*** Data below Section Begins ***

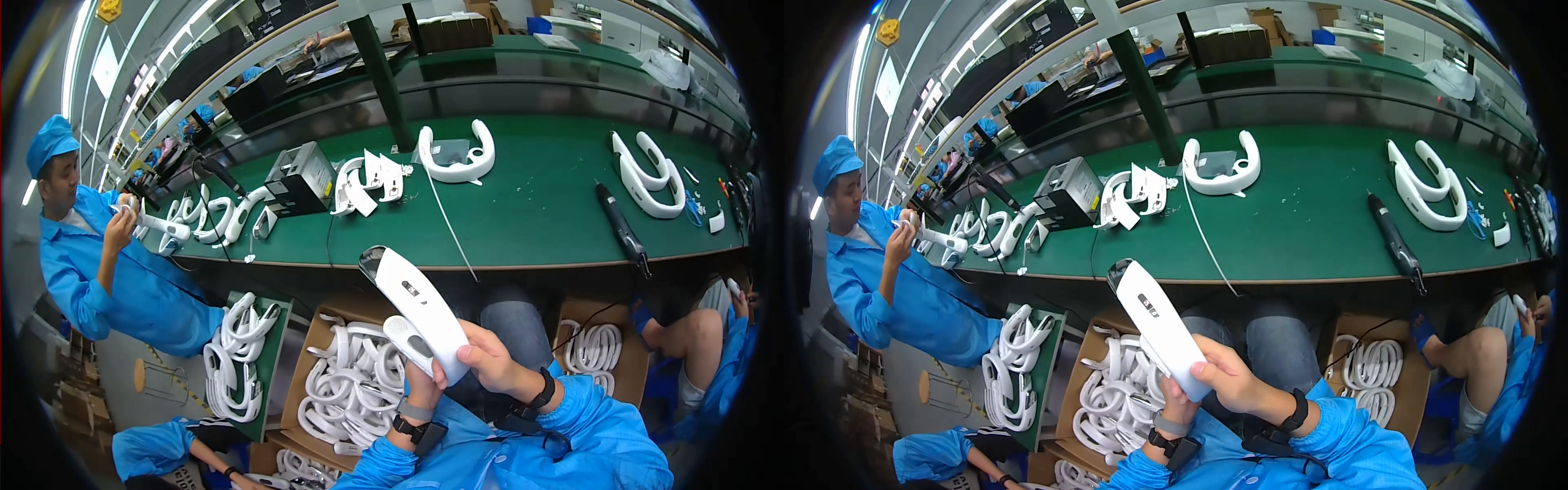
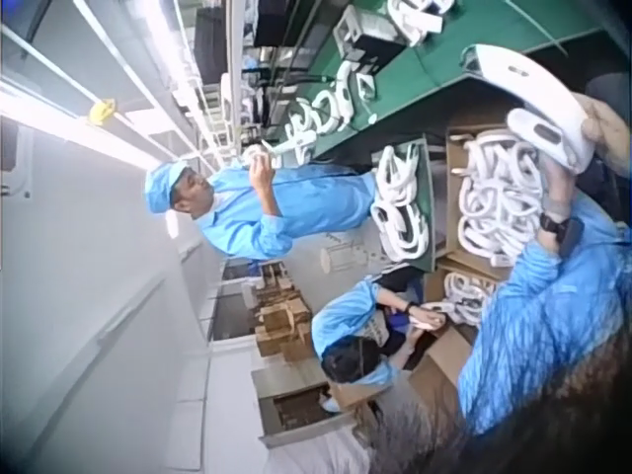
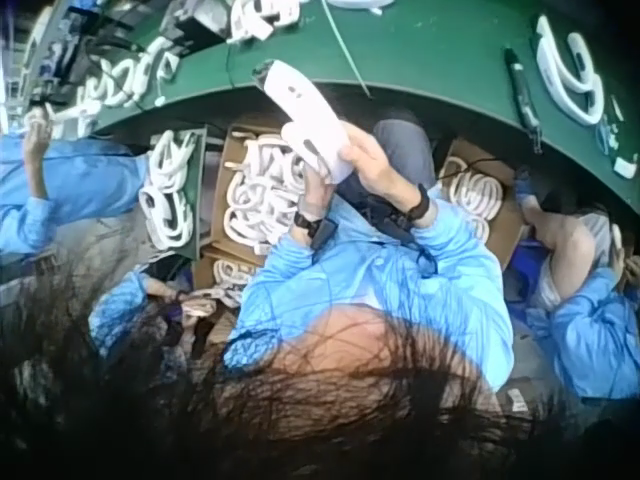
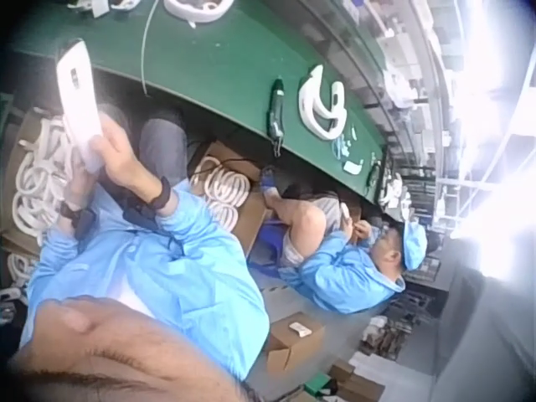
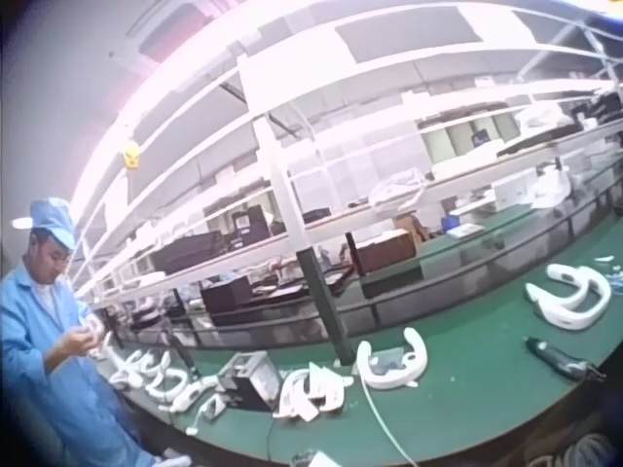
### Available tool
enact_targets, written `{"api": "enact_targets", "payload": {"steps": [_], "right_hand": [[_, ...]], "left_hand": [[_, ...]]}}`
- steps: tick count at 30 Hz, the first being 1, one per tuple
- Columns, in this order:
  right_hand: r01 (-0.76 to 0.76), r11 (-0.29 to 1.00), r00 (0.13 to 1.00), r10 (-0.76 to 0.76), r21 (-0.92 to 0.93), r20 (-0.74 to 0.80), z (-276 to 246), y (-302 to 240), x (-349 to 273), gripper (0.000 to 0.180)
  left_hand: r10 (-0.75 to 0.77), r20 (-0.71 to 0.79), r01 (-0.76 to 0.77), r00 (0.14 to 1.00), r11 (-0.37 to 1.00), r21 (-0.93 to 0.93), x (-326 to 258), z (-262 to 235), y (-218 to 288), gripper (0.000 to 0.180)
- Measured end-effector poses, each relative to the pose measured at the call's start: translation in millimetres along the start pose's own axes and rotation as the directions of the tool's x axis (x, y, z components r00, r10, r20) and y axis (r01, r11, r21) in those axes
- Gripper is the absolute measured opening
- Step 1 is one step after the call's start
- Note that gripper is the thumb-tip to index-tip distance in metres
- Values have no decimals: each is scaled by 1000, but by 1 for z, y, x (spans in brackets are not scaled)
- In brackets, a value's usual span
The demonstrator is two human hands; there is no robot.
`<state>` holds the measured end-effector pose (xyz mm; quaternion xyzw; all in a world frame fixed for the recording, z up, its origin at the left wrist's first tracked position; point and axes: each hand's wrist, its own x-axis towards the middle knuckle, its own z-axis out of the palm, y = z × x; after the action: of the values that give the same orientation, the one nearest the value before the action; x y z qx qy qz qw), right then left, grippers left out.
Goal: Assembling plastic shells, electronic circuit boards, and internal components of neck massagers.
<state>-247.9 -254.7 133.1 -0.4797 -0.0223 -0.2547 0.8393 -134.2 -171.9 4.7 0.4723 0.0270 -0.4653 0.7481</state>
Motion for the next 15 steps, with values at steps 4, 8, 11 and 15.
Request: {"api": "enact_targets", "payload": {"steps": [4,8,11,15], "right_hand": [[-40,998,997,37,51,67,2,15,1,42],[-89,995,992,93,-46,86,-6,29,-9,39],[-137,972,974,167,-193,153,-9,33,-12,45],[-365,925,931,359,110,68,-1,39,-5,47]], "left_hand": [[23,13,-21,1000,989,-147,3,-26,-5,33],[156,55,-153,986,986,-61,13,-23,19,45],[49,467,152,883,910,-385,31,-44,37,67],[61,416,68,907,955,-288,50,-65,41,68]]}}
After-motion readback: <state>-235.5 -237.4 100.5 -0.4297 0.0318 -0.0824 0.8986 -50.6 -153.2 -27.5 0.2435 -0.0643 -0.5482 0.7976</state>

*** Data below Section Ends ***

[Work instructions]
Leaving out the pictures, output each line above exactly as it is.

[Answer space]
### Available tool
enact_targets, written `{"api": "enact_targets", "payload": {"steps": [_], "right_hand": [[_, ...]], "left_hand": [[_, ...]]}}`
- steps: tick count at 30 Hz, the first being 1, one per tuple
- Columns, in this order:
  right_hand: r01 (-0.76 to 0.76), r11 (-0.29 to 1.00), r00 (0.13 to 1.00), r10 (-0.76 to 0.76), r21 (-0.92 to 0.93), r20 (-0.74 to 0.80), z (-276 to 246), y (-302 to 240), x (-349 to 273), gripper (0.000 to 0.180)
  left_hand: r10 (-0.75 to 0.77), r20 (-0.71 to 0.79), r01 (-0.76 to 0.77), r00 (0.14 to 1.00), r11 (-0.37 to 1.00), r21 (-0.93 to 0.93), x (-326 to 258), z (-262 to 235), y (-218 to 288), gripper (0.000 to 0.180)
- Measured end-effector poses, each relative to the pose measured at the call's start: translation in millimetres along the start pose's own axes and rotation as the directions of the tool's x axis (x, y, z components r00, r10, r20) and y axis (r01, r11, r21) in those axes
- Gripper is the absolute measured opening
- Step 1 is one step after the call's start
- Note that gripper is the thumb-tip to index-tip distance in metres
- Values have no decimals: each is scaled by 1000, but by 1 for z, y, x (spans in brackets are not scaled)
- In brackets, a value's usual span
The demonstrator is two human hands; there is no robot.
`<state>` holds the measured end-effector pose (xyz mm; quaternion xyzw; all in a world frame fixed for the recording, z up, its origin at the left wrist's first tracked position; point and axes: each hand's wrist, its own x-axis towards the middle knuckle, its own z-axis out of the palm, y = z × x; after the action: of the values that give the same orientation, the one nearest the value before the action; x y z qx qy qz qw), right then left, grippers left out.
Goal: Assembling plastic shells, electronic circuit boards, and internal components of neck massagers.
<state>-247.9 -254.7 133.1 -0.4797 -0.0223 -0.2547 0.8393 -134.2 -171.9 4.7 0.4723 0.0270 -0.4653 0.7481</state>
Motion for the next 15 steps, with values at steps 4, 8, 11 and 15.
Request: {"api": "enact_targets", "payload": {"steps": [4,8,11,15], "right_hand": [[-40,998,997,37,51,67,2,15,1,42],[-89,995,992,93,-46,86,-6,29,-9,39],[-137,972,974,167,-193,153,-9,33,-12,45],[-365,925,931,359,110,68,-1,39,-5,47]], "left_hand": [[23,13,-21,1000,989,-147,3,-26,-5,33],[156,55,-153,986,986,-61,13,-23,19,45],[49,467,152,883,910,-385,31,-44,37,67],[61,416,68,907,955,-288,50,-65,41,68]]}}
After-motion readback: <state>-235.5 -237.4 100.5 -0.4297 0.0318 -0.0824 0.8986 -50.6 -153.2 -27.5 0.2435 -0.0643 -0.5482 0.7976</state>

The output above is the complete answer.